A new dashboard containing three tabs opens.

  • Overview
  • Test
  • Implementation

  • Click the Test tab.

  • Take a test image from any source and click Browse or simply drag the image to the dashboard. After loading the image into the image classifier, the image classification algorithm runs, which returns the accuracy within the range from 0 – 1 that identifies your class or object.

Building the client-side application (Android app)

  • Start Android Studio, and create a New project.

  • Go back to your model in Watson Studio and click the Implementation tab.
  • Under the Implementation tab, look for Java in the left menu and select it. You’ll find the code that is required to communicate with the model.

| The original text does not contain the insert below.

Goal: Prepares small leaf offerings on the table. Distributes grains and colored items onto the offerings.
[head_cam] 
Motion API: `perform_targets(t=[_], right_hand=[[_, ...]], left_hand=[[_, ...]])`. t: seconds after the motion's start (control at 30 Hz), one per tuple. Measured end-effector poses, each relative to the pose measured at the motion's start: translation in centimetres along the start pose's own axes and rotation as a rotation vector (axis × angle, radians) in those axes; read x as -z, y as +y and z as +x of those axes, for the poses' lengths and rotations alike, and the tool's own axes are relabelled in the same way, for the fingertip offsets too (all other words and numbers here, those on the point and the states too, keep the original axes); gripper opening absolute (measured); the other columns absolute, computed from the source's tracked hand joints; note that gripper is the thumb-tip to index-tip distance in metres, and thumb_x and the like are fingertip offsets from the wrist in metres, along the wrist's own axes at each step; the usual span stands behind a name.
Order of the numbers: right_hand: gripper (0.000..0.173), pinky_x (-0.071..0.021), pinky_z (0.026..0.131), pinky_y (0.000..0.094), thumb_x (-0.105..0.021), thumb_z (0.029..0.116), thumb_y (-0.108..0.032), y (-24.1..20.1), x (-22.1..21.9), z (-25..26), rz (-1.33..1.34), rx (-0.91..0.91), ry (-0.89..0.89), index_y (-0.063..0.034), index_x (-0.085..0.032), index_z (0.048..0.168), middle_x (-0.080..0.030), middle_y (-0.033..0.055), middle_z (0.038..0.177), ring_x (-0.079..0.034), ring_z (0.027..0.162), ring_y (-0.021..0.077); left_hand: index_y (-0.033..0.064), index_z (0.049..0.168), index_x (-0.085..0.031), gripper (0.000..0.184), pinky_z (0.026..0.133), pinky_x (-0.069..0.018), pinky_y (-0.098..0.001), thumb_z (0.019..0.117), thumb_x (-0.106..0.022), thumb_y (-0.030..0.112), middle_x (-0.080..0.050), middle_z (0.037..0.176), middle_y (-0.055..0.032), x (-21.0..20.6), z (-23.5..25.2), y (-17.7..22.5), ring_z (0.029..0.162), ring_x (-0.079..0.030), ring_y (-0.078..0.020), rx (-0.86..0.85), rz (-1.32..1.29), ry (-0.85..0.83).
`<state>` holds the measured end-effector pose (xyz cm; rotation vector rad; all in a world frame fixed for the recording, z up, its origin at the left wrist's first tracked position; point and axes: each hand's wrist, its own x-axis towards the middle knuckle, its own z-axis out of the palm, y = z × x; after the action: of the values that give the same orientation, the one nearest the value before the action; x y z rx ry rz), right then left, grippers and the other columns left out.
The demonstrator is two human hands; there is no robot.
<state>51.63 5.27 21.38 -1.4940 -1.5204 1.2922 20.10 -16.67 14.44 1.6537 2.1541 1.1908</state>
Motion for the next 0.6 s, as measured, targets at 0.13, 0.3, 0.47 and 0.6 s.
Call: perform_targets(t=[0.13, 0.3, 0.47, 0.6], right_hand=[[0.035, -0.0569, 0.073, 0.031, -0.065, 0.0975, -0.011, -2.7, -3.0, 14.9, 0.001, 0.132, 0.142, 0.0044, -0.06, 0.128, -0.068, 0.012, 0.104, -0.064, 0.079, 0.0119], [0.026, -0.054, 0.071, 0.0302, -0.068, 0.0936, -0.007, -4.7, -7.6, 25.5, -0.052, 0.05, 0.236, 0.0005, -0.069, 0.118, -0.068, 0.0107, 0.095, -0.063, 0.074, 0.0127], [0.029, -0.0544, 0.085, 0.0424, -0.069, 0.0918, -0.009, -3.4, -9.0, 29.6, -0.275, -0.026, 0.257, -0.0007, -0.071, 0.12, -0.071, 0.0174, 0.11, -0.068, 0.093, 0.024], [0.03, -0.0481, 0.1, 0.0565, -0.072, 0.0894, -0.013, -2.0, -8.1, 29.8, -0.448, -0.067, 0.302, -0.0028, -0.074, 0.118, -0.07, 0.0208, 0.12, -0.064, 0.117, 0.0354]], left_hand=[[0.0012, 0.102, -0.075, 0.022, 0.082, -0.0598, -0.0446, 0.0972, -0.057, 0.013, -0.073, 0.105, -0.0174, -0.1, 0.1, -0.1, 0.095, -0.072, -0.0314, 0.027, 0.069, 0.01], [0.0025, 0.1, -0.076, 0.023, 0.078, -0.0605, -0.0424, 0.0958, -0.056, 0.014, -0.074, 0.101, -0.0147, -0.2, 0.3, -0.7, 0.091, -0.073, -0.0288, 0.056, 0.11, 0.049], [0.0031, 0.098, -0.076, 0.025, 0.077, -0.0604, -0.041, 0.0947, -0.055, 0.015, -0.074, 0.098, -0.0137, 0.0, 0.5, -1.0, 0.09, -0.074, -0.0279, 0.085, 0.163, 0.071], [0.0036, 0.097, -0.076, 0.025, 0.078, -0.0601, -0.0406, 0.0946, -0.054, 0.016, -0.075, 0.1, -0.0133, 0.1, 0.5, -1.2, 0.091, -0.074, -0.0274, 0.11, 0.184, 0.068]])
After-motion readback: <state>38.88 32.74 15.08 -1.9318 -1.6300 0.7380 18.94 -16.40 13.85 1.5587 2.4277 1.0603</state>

  • In Android Studio, under Gradle Scripts/build.gradle (Module:app), add implementation 'com.ibm.watson.developer_cloud:java-sdk:5.5.0' in the dependencies block, and click Sync Now.

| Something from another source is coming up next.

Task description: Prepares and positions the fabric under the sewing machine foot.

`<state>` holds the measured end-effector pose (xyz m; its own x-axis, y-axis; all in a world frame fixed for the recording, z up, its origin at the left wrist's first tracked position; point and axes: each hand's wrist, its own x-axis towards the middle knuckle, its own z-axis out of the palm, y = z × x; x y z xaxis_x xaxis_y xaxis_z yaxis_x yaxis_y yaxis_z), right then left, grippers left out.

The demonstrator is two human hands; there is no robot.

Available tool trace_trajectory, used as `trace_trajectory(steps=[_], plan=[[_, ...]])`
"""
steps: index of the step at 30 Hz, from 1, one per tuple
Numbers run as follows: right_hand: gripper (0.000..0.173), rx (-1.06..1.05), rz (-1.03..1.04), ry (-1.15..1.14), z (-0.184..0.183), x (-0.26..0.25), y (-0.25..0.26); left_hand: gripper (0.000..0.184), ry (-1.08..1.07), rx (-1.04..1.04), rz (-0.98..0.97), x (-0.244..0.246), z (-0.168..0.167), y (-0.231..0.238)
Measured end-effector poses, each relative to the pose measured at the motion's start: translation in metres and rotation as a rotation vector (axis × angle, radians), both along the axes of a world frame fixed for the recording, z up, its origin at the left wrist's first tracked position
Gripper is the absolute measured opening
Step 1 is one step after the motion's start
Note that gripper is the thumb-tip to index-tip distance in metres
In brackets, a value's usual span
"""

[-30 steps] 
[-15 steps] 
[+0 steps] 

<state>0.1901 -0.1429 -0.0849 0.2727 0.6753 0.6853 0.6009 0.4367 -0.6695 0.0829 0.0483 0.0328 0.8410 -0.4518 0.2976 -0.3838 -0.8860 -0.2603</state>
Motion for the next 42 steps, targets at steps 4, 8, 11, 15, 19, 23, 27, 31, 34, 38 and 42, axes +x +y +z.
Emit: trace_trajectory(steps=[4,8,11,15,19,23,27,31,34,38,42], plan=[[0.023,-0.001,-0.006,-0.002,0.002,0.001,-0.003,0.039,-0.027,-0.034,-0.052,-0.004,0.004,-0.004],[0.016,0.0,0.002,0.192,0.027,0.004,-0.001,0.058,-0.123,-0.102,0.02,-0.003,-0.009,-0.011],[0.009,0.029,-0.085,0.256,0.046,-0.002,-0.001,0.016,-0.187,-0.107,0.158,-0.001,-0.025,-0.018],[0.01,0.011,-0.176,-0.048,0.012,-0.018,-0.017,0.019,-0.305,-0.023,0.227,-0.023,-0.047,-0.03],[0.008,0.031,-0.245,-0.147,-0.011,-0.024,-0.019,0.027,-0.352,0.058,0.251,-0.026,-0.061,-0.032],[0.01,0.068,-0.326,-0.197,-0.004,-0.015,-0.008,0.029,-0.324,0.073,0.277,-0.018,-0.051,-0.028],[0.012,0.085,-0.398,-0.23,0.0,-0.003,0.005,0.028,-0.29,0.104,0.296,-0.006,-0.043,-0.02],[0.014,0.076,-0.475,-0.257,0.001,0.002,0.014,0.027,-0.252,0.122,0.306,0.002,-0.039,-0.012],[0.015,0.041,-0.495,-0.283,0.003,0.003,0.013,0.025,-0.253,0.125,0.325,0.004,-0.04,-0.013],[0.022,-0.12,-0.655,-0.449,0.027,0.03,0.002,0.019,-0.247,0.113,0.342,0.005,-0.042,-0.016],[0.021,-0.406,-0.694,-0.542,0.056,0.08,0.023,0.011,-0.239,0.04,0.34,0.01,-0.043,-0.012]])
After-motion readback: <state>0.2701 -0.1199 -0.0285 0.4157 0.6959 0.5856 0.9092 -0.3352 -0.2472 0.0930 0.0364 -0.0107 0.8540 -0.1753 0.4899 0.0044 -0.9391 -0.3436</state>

  • After the sync process is complete, go to MainActivity under java/package_name.project_name/, and add two global objects:

    • VisualRecognition
    • CameraHelper
VisualRecognition mVisualRecognition;
CameraHelper mCameraHelper;
  • Under the onCreate method in MainActivity, initialize the objects.
mVisualRecognition = new VisualRecognition("{version}");
mVisualRecognition.setApiKey(api_key);

mCameraHelper = new CameraHelper(this);
  • Update the setApiKey method with the api key generated in the Watson Visual Recoginition service on IBM Cloud.
  • Under the onActivityResult method, create a background thread for making the network call, parsing the result, and displaying the result to the UI.
@Override
protected void onActivityResult(int requestCode, int resultCode, Intent data) {
    super.onActivityResult(requestCode, resultCode, data);

    if (requestCode == CameraHelper.REQUEST_IMAGE_CAPTURE) {
        final Bitmap photo = mCameraHelper.getBitmap(resultCode);
        final File photoFile = mCameraHelper.getFile(resultCode);
        ImageView preview = findViewById(R.id.img_view_main);
        preview.setImageBitmap(photo);

        AsyncTask.execute(new Runnable() {
            @Override
            public void run() {
                InputStream imagesStream = null;
                try {
                    imagesStream = new FileInputStream(photoFile);
                } catch (FileNotFoundException e) {
                    e.printStackTrace();
                }
                ClassifyOptions classifyOptions = new ClassifyOptions.Builder()
                        .imagesFile(imagesStream)
                        .imagesFilename(photoFile.getName())
                        .threshold((float) 0.6)
                        .owners(Arrays.asList("me"))
                        .build();
                ClassifiedImages result = mVisualRecognition.classify(classifyOptions).execute();
                Gson gson = new Gson();
                String json = gson.toJson(result);
                String name = null;
                try {
                    JSONObject jsonObject = new JSONObject(json);
                    JSONArray jsonArray = jsonObject.getJSONArray("images");
                    JSONObject jsonObject1 = jsonArray.getJSONObject(0);
                    JSONArray jsonArray1 = jsonObject1.getJSONArray("classifiers");
                    JSONObject jsonObject2 = jsonArray1.getJSONObject(0);
                    JSONArray jsonArray2 = jsonObject2.getJSONArray("classes");
                    JSONObject jsonObject3 = jsonArray2.getJSONObject(0);
                    name = jsonObject3.getString("class");
                } catch (JSONException e) {
                    e.printStackTrace();
                }
                final String finalName = name;
                runOnUiThread(new Runnable() {
                    @Override
                    public void run() {
                        TextView detectedObjects = findViewById(R.id.text_view_main);
                        detectedObjects.setText(finalName);
                    }
                });
            }
        });
    }
}

Congratulations! Now you have an Android application communicating with the model built and deployed on Watson Studio.

To see more, you can look at the GitHub repo that contains the Android code.

Summary

In this tutorial, you learned how to build an image classification model using a Watson Tool project on Watson Studio and then use the model to build an Android application.